# Goal of the exercise
In exact form, set down only those lines of the material that run from its first line to the line with "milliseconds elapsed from", inclusive.

========================================================================

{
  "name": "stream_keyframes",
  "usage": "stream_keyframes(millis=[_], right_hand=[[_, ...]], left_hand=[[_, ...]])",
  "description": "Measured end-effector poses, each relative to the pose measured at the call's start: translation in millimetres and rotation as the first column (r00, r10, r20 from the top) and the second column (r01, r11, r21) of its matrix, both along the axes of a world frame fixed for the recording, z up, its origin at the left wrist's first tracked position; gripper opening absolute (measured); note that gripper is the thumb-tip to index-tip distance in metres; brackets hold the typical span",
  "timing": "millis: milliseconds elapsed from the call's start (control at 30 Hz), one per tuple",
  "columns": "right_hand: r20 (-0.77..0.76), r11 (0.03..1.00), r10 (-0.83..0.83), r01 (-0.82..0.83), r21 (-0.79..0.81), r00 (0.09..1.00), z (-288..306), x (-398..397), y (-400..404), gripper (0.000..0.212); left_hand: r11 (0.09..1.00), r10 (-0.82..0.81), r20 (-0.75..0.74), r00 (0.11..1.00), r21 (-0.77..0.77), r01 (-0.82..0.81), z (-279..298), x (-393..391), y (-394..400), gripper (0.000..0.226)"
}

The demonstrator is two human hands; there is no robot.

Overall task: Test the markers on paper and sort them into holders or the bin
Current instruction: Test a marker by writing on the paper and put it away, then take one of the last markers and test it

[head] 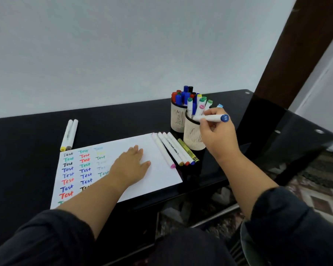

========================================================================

# Solution to the exercise
{
  "name": "stream_keyframes",
  "usage": "stream_keyframes(millis=[_], right_hand=[[_, ...]], left_hand=[[_, ...]])",
  "description": "Measured end-effector poses, each relative to the pose measured at the call's start: translation in millimetres and rotation as the first column (r00, r10, r20 from the top) and the second column (r01, r11, r21) of its matrix, both along the axes of a world frame fixed for the recording, z up, its origin at the left wrist's first tracked position; gripper opening absolute (measured); note that gripper is the thumb-tip to index-tip distance in metres; brackets hold the typical span",
  "timing": "millis: milliseconds elapsed from the call's start (control at 30 Hz), one per tuple",

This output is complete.